Problem to work on:
Search term "style": please copy every line of the records below that contains it.

Provided data:

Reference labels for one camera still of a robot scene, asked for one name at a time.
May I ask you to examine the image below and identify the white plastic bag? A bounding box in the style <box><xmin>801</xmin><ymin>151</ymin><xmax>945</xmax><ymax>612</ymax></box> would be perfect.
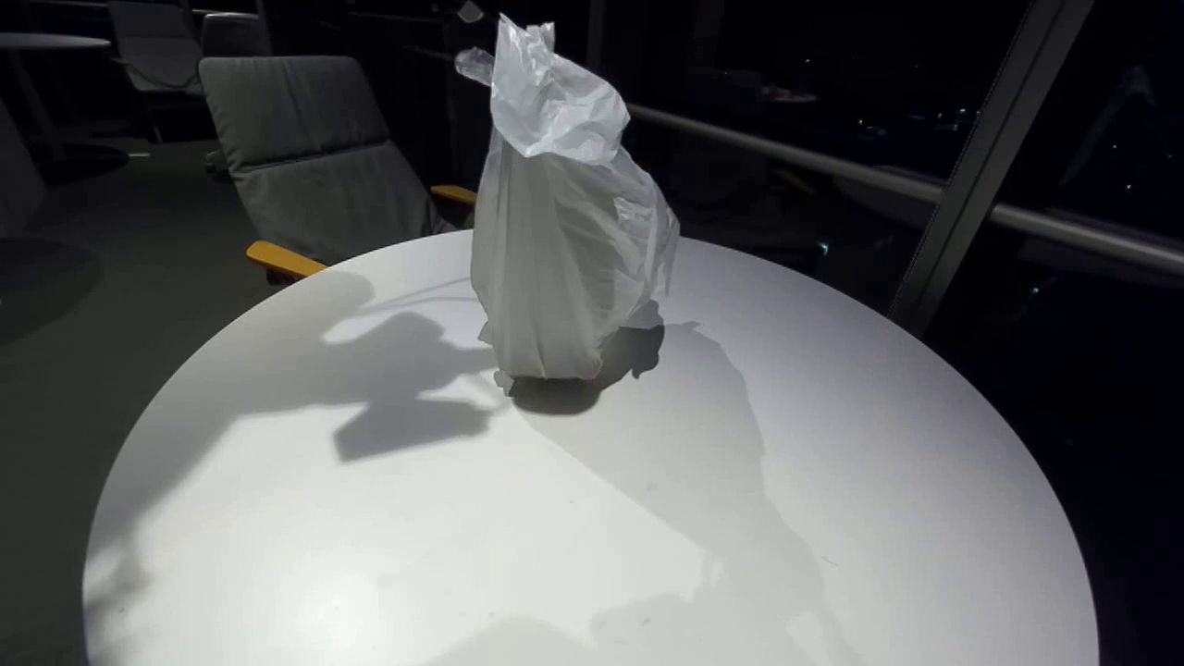
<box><xmin>452</xmin><ymin>8</ymin><xmax>685</xmax><ymax>389</ymax></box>

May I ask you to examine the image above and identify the grey metal railing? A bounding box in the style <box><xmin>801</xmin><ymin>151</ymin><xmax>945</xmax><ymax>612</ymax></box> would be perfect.
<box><xmin>411</xmin><ymin>44</ymin><xmax>1184</xmax><ymax>283</ymax></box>

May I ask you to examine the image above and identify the grey cushioned wooden armchair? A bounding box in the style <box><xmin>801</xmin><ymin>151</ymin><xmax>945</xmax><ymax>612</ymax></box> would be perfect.
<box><xmin>198</xmin><ymin>51</ymin><xmax>481</xmax><ymax>285</ymax></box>

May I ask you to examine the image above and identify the round dark side table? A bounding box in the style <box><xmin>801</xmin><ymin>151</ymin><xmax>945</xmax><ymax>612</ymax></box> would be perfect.
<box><xmin>0</xmin><ymin>29</ymin><xmax>115</xmax><ymax>158</ymax></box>

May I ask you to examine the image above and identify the dark thin window post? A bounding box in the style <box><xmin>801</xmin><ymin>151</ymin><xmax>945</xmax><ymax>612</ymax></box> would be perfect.
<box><xmin>576</xmin><ymin>0</ymin><xmax>610</xmax><ymax>106</ymax></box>

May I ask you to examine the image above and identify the light grey window post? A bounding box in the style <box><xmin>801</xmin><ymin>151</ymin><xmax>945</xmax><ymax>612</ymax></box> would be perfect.
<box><xmin>885</xmin><ymin>0</ymin><xmax>1098</xmax><ymax>336</ymax></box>

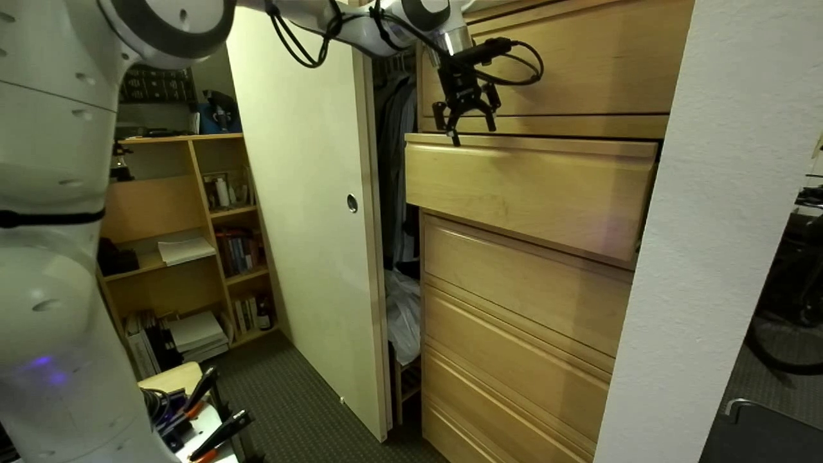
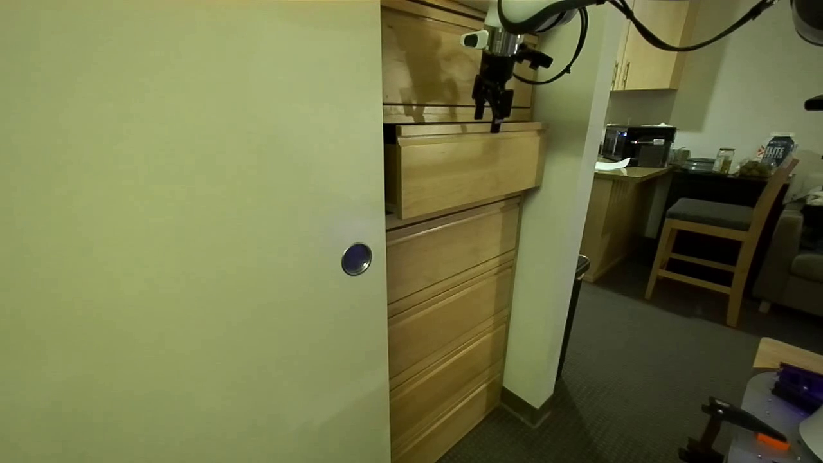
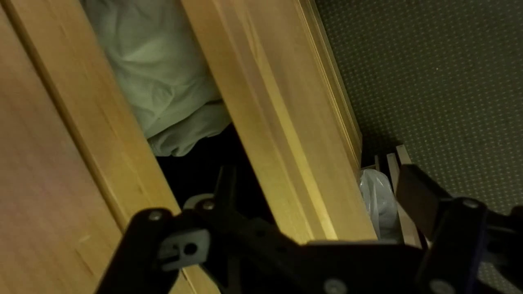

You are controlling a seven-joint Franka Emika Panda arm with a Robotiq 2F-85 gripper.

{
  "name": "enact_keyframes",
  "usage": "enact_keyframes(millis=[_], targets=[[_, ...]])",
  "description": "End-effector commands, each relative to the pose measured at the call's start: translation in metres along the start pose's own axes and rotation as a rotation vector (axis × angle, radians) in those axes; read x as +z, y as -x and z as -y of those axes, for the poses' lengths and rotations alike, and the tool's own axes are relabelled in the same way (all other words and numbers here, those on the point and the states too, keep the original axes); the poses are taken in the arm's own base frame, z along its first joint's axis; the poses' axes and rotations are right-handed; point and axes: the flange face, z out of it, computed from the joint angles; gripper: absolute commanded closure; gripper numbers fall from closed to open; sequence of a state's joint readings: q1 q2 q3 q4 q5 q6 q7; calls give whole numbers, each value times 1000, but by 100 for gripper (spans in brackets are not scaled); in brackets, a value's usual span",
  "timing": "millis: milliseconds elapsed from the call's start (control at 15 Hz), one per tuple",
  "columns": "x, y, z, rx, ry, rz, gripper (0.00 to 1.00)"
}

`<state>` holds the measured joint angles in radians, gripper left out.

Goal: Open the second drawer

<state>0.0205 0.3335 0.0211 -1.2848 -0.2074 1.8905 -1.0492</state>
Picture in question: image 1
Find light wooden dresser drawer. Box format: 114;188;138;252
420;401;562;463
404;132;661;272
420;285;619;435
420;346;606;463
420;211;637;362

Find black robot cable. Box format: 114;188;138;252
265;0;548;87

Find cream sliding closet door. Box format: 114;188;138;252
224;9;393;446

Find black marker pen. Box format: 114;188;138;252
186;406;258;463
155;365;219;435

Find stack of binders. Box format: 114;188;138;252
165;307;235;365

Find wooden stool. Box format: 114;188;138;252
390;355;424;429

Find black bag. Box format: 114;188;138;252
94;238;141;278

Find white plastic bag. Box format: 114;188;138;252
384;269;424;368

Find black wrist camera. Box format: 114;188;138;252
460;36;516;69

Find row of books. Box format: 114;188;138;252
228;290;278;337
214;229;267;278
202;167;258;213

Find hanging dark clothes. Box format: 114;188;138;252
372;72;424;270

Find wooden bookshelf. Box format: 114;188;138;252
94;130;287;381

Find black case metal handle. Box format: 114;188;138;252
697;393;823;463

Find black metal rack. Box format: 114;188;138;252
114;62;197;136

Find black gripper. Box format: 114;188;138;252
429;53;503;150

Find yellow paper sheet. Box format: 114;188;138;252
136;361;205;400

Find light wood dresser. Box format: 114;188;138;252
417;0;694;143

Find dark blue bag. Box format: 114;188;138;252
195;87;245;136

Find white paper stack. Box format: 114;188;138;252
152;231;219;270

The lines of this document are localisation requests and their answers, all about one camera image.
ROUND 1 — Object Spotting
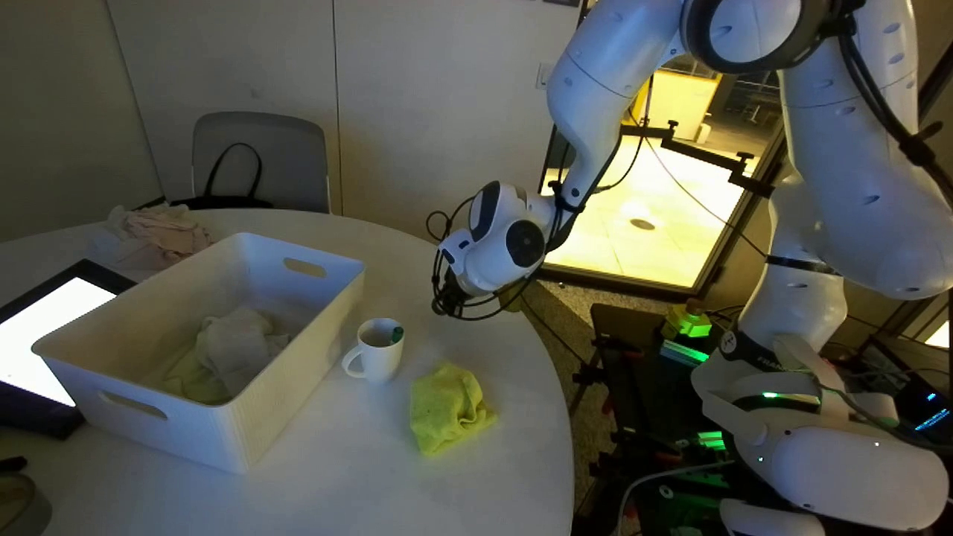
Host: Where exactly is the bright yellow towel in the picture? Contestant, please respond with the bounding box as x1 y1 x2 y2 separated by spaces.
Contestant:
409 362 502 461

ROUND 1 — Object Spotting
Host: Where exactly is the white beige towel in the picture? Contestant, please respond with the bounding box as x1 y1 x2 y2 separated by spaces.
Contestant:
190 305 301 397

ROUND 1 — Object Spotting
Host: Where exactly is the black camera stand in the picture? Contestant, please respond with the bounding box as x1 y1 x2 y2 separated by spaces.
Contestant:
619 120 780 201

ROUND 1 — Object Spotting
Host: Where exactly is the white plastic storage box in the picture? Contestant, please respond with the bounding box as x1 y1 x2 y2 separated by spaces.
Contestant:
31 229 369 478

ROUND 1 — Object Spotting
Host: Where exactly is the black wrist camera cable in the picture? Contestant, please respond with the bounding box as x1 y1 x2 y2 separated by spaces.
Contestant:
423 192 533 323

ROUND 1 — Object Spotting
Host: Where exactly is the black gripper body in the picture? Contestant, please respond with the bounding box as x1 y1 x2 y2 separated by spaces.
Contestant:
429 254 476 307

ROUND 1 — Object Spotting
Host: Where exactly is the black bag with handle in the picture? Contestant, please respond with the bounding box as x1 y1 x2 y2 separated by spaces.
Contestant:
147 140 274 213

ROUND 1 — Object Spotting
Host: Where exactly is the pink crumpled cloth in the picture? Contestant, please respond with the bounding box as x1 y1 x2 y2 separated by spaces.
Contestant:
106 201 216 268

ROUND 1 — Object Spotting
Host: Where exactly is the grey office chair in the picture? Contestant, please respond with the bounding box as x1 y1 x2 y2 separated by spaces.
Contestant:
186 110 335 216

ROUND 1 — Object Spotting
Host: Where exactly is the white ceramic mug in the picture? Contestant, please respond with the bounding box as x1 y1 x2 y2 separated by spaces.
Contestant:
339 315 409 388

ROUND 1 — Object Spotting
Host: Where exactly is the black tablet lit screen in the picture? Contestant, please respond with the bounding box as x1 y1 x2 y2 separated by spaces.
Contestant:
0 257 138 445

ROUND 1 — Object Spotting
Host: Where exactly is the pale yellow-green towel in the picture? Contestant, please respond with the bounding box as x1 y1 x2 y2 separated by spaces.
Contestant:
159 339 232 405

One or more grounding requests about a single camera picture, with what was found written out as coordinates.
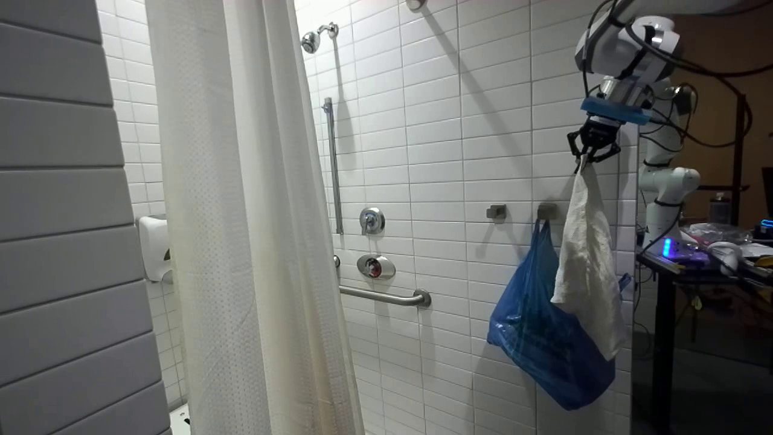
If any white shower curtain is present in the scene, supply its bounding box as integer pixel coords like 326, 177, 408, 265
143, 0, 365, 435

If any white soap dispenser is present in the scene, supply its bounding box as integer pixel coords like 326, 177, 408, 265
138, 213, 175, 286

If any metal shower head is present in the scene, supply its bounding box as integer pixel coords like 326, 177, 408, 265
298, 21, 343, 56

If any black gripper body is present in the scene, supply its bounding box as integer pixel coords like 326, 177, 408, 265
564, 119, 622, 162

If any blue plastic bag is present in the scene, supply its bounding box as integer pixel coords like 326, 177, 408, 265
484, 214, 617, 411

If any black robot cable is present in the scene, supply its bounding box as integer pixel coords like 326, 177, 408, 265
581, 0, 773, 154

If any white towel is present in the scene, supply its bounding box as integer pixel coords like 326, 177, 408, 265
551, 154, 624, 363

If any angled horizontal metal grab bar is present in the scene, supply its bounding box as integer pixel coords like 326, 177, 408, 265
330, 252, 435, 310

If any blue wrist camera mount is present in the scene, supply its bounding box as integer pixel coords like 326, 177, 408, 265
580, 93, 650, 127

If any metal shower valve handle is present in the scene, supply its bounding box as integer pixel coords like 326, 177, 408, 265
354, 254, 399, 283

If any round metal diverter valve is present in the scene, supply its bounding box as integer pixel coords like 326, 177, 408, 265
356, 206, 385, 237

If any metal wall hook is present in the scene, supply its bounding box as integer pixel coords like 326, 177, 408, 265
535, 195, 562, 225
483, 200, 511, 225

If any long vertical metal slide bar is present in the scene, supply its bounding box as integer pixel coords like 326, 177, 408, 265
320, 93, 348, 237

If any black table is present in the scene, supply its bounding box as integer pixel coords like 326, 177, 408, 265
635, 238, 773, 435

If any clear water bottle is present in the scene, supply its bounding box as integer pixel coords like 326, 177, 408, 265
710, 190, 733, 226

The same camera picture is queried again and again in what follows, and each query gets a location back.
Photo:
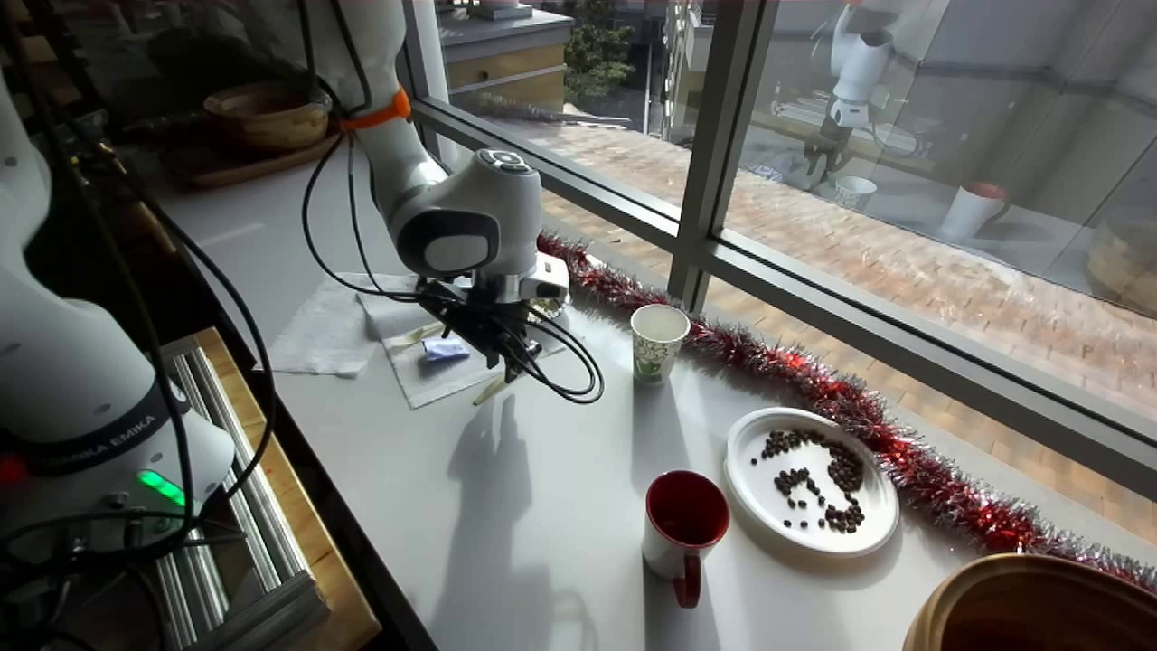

Response for this exercise:
May I ask you to examine the image below and identify the white plastic bag? A bounding box in the style <box><xmin>801</xmin><ymin>151</ymin><xmax>945</xmax><ymax>612</ymax></box> would be perfect.
May I ask you to examine the image above and identify the grey metal railing? A bounding box in the style <box><xmin>801</xmin><ymin>151</ymin><xmax>945</xmax><ymax>612</ymax></box> would be perfect.
May I ask you to examine the image above and identify the grey cushioned wooden armchair? A bounding box in the style <box><xmin>801</xmin><ymin>151</ymin><xmax>945</xmax><ymax>612</ymax></box> would be perfect.
May I ask you to examine the image above and identify the round dark side table? A bounding box in the style <box><xmin>801</xmin><ymin>151</ymin><xmax>945</xmax><ymax>612</ymax></box> would be perfect.
May I ask you to examine the image above and identify the dark thin window post? A bounding box in the style <box><xmin>801</xmin><ymin>151</ymin><xmax>945</xmax><ymax>612</ymax></box> would be perfect.
May I ask you to examine the image above and identify the light grey window post? A bounding box in the style <box><xmin>801</xmin><ymin>151</ymin><xmax>945</xmax><ymax>612</ymax></box> would be perfect.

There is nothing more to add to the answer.